**WORK ORDER**
Go through the entries below line by line and count those containing "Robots"; the answer is that count alone.

DATASET ENTRIES section start

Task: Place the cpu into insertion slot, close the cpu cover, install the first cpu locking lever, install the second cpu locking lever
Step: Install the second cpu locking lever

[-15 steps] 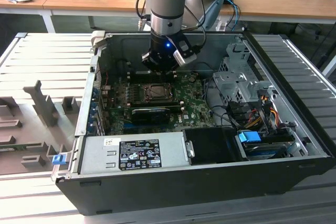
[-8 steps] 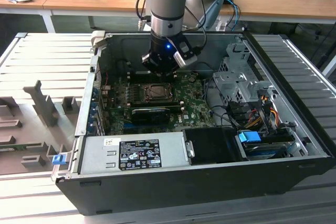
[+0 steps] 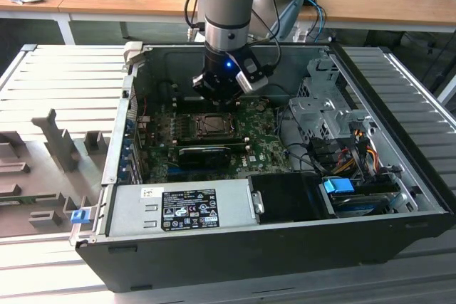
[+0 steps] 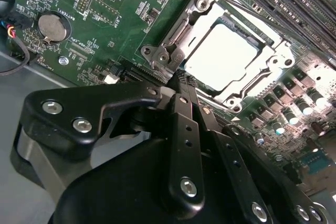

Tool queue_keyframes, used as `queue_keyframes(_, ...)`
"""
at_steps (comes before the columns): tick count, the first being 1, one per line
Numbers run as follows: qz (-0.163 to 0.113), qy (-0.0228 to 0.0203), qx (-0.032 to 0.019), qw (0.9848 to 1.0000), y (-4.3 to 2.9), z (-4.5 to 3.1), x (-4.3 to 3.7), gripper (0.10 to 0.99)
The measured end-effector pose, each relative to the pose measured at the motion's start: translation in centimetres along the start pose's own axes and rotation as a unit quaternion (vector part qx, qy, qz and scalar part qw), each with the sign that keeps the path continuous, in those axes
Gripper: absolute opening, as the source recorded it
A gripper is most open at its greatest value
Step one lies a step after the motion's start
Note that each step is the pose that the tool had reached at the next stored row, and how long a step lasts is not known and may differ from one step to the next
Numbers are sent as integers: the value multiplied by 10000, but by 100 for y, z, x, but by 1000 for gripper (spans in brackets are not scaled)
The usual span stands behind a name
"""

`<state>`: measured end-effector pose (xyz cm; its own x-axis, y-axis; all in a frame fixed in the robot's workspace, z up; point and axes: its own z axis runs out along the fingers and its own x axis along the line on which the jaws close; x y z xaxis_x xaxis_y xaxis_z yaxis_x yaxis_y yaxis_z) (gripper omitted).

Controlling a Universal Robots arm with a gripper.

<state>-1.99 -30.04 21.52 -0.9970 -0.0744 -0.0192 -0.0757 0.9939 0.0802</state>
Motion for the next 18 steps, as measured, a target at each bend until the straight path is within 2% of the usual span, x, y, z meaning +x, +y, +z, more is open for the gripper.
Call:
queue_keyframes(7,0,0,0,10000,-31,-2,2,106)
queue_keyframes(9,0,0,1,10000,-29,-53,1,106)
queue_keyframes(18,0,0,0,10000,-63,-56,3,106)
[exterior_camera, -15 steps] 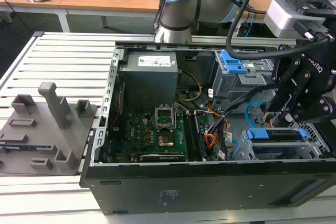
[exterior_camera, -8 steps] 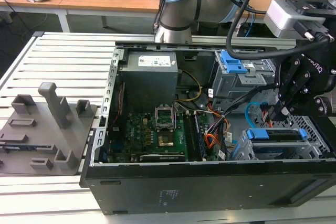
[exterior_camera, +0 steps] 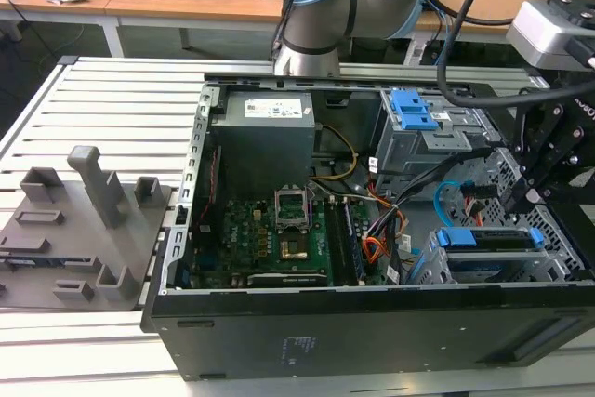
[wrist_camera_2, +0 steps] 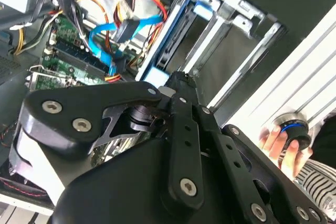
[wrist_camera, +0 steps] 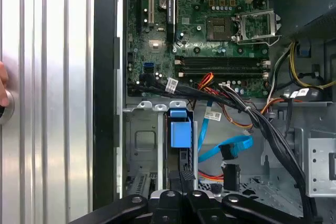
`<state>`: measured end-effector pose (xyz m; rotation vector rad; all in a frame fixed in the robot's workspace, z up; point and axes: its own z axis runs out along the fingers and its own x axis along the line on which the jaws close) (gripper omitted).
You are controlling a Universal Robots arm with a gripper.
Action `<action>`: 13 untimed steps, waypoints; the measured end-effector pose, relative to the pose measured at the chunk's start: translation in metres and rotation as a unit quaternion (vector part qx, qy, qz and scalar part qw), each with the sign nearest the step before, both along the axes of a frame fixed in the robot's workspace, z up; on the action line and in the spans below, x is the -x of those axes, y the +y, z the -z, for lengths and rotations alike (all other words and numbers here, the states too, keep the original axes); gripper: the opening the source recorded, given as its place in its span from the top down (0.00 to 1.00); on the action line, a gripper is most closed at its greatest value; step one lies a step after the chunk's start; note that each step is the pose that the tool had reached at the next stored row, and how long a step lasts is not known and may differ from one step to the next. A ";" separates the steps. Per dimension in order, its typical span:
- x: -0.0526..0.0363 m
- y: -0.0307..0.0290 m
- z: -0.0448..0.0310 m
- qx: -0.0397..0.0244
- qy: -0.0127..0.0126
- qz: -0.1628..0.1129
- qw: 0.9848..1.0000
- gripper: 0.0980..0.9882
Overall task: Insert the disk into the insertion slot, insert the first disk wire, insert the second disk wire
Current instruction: 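Insert the disk into the insertion slot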
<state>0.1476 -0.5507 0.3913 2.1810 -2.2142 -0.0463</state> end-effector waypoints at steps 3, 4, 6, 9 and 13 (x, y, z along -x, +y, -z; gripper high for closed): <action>-0.0045 0.0002 0.0022 0.000 0.000 0.000 1.000 0.99; -0.0046 0.0002 0.0028 0.000 0.000 0.000 1.000 0.99; -0.0046 0.0002 0.0046 0.000 0.000 0.000 1.000 0.99; -0.0047 0.0002 0.0064 0.000 0.000 0.000 1.000 0.99; -0.0050 0.0002 0.0085 0.000 0.000 0.000 1.000 0.99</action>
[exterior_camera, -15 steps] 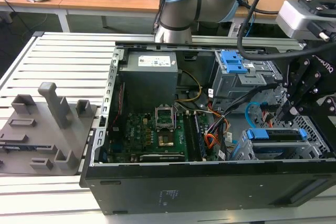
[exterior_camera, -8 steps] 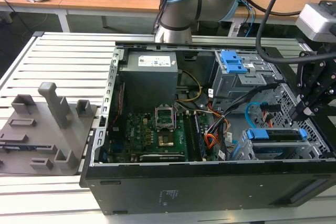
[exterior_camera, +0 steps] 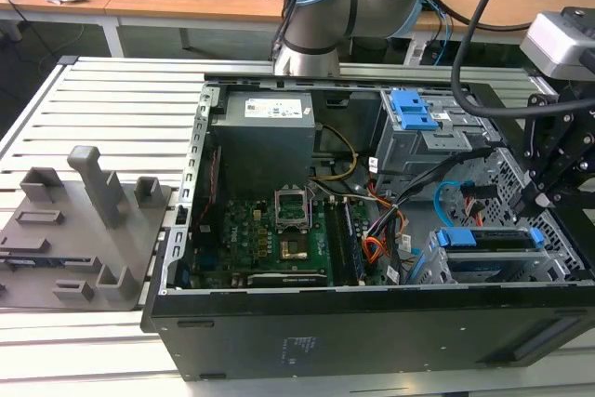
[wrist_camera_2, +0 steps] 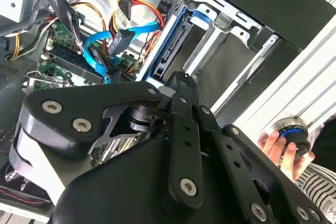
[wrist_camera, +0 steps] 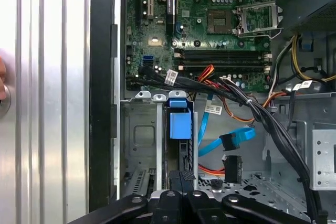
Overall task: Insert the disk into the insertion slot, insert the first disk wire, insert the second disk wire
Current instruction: 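Insert the disk into the insertion slot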
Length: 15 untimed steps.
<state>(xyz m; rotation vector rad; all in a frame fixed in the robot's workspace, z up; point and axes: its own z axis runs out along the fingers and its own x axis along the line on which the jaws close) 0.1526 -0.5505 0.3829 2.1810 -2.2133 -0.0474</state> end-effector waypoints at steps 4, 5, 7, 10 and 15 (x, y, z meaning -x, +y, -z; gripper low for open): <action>-0.0009 0.0000 0.0075 0.000 0.000 0.000 1.000 0.99; -0.0012 0.0000 0.0093 0.000 0.000 0.000 1.000 0.99; -0.0019 0.0000 0.0121 0.000 0.000 0.000 1.000 0.99; -0.0028 0.0000 0.0152 0.000 0.000 0.000 1.000 0.99; -0.0034 0.0000 0.0173 0.000 0.000 0.000 1.000 0.99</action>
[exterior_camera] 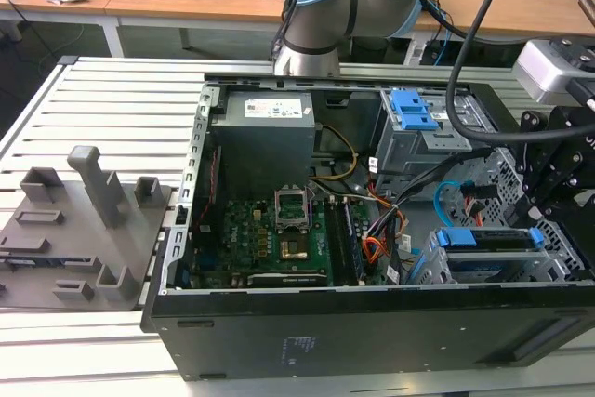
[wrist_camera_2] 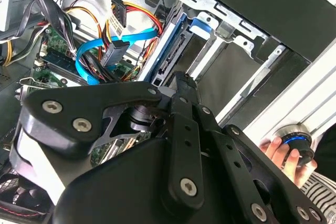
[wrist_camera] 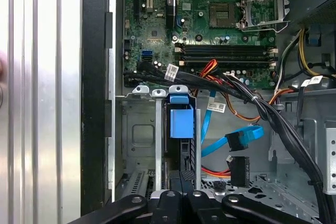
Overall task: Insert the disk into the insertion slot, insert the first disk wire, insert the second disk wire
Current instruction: 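Insert the disk into the insertion slot, then insert the first disk wire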
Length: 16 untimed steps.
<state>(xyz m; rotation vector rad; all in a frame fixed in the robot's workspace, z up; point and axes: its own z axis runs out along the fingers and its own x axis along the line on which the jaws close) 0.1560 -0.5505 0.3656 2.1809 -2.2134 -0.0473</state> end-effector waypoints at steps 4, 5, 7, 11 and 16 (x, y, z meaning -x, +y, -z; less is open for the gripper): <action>-0.0001 0.0000 0.0000 0.000 0.000 0.000 1.000 0.99; -0.0001 0.0000 0.0000 0.000 0.000 0.000 1.000 0.99; -0.0001 0.0000 0.0000 0.000 0.000 0.000 1.000 0.99; -0.0002 0.0000 0.0000 0.000 0.000 0.000 1.000 0.99; -0.0003 0.0000 0.0000 0.000 0.000 0.000 1.000 0.57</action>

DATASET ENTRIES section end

**EXERCISE OUTPUT**
2